Gardening Program Helps San Quentin Parolees Adjust to Life on the Outside
By Genevieve Bookwalter
Anthony Forrest has lived almost half of his 52 years behind bars.
He’s been in and out of prison for much of his life, spending a total of 25 years incarcerated, he said.
Less than two months before he walked out of San Quentin State Prison for the last time, Forrest said, he knelt down and prayed for help turning his life around. He walked of the room and saw a flier for Planting Justice, offering paroled felons from Alameda and Contra Costa counties jobs planting gardens around the East Bay and greater Bay Area after they got out.
“I didn’t want to leave San Quentin the same way I went in,” Forrest said. “I wanted to change everything.”
Forrest was released on a Wednesday. The next day he got married, and the following Monday he reported for work with Planting Justice. That was in 2011. He’s been with the group ever since, growing vegetables, giving talks, and raising money for the nonprofit outside Farmer Joe’s grocery store in Oakland’s Dimond District.

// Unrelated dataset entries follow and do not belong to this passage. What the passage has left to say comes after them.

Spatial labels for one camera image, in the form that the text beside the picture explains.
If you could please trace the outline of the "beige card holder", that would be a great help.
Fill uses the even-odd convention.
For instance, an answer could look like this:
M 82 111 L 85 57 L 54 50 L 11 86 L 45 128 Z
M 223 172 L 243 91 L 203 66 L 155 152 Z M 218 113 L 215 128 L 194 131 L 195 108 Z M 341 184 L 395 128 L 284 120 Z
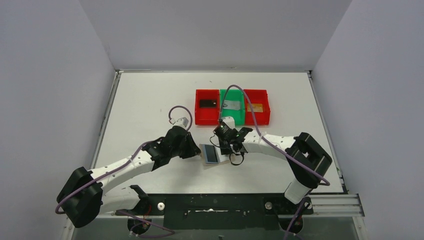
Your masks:
M 201 158 L 205 166 L 218 166 L 230 163 L 230 156 L 221 154 L 221 150 L 211 144 L 200 144 Z

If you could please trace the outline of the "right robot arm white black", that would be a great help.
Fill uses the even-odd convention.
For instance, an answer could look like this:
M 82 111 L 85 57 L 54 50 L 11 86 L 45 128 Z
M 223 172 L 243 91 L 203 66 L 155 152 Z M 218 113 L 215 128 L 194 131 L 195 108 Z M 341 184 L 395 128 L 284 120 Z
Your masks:
M 240 156 L 258 153 L 286 160 L 294 179 L 284 191 L 282 209 L 295 213 L 301 207 L 301 200 L 320 185 L 329 186 L 324 175 L 333 163 L 330 155 L 308 133 L 298 136 L 278 136 L 242 127 L 237 130 L 221 121 L 213 133 L 223 148 Z

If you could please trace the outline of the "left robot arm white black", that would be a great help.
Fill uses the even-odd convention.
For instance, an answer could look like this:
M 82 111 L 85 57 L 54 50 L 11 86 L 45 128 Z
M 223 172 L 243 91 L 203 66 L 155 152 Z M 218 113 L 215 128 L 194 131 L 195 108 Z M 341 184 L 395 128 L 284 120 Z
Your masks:
M 109 192 L 141 174 L 167 165 L 173 158 L 188 159 L 201 153 L 191 133 L 173 126 L 165 136 L 141 144 L 130 156 L 109 165 L 87 170 L 75 169 L 59 192 L 55 213 L 65 214 L 75 228 L 92 222 L 99 214 L 116 210 L 143 213 L 148 199 L 138 185 Z

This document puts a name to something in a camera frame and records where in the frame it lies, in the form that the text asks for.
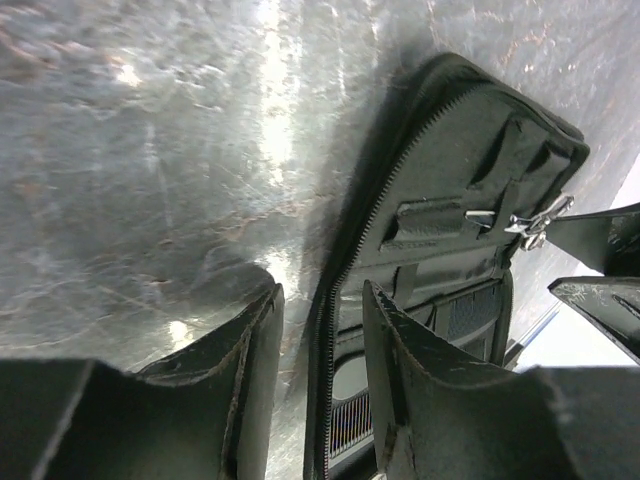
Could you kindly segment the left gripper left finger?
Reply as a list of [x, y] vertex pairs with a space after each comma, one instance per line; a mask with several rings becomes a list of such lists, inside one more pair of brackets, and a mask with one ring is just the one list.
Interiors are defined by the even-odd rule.
[[283, 330], [272, 285], [137, 373], [94, 359], [1, 364], [5, 479], [261, 479]]

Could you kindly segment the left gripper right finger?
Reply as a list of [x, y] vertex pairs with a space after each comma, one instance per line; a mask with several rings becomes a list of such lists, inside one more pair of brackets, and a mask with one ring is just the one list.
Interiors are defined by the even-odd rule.
[[514, 373], [456, 348], [375, 283], [363, 288], [378, 470], [389, 479], [635, 479], [639, 372]]

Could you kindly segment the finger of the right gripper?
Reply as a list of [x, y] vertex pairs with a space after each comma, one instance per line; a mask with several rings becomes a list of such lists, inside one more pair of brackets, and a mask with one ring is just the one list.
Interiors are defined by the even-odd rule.
[[564, 277], [548, 289], [639, 364], [639, 279]]
[[561, 217], [549, 225], [549, 241], [604, 275], [638, 275], [639, 204]]

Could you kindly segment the silver scissors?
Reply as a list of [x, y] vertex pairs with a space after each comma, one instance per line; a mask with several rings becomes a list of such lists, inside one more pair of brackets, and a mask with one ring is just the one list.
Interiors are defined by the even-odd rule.
[[[566, 214], [575, 204], [573, 195], [561, 194], [549, 207], [526, 218], [512, 213], [505, 221], [502, 230], [509, 234], [521, 237], [520, 249], [531, 251], [540, 248], [546, 241], [547, 227], [560, 216]], [[464, 218], [472, 224], [479, 226], [488, 233], [498, 224], [498, 214], [490, 210], [467, 210]]]

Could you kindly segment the black zipper tool case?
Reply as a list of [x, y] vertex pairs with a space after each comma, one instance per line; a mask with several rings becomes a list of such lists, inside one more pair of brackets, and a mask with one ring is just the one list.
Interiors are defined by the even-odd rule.
[[[491, 358], [501, 364], [511, 323], [511, 260], [521, 237], [502, 230], [561, 195], [584, 164], [583, 134], [469, 60], [441, 54], [391, 95], [365, 144], [359, 174], [310, 309], [303, 475], [346, 479], [373, 467], [372, 435], [329, 458], [335, 363], [363, 327], [363, 285], [405, 311], [497, 282], [504, 302]], [[488, 233], [464, 218], [490, 210]]]

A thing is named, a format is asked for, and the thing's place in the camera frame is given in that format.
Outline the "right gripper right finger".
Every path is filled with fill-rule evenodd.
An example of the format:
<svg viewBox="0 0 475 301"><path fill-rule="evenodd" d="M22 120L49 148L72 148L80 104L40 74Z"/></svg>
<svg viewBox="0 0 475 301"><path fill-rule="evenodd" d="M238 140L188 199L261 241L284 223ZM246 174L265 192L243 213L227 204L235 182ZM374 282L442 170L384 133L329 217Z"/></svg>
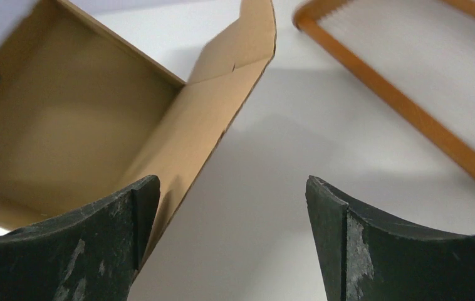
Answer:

“This is a new beginning here,” said Forrest, whose most recent stint in San Quentin involved six years on charges of assault with a deadly weapon (“technically it was a drug deal gone bad,” he said).
Since joining Planting Justice, Forrest has started a community garden at his church, taught at a local high school and now is earning his degree in permaculture at Merritt College in Oakland, where he lives.
Forrest’s old friends, he said, “they’re in a position to go to prison forever. I only see myself going up the ladder.”
Planting Justice celebrated its fifth anniversary this April. The brainchild of Gavin Raders and Haleh Zandi, the organization has provided 13 San Quentin parolees with jobs after they left prison. Only two have returned there, Raders said. Six remain on the 22-member staff.
The program was a natural progression for the two longtime community organizers, who previously worked largely on political campaigns, said Raders, 31. He and Zandi volunteered at the Inside Garden Program at San Quentin, which teaches inmates how to grow their own food. There, they often heard students complain that while the program was good, they weren’t sure how to integrate their new skills after leaving prison.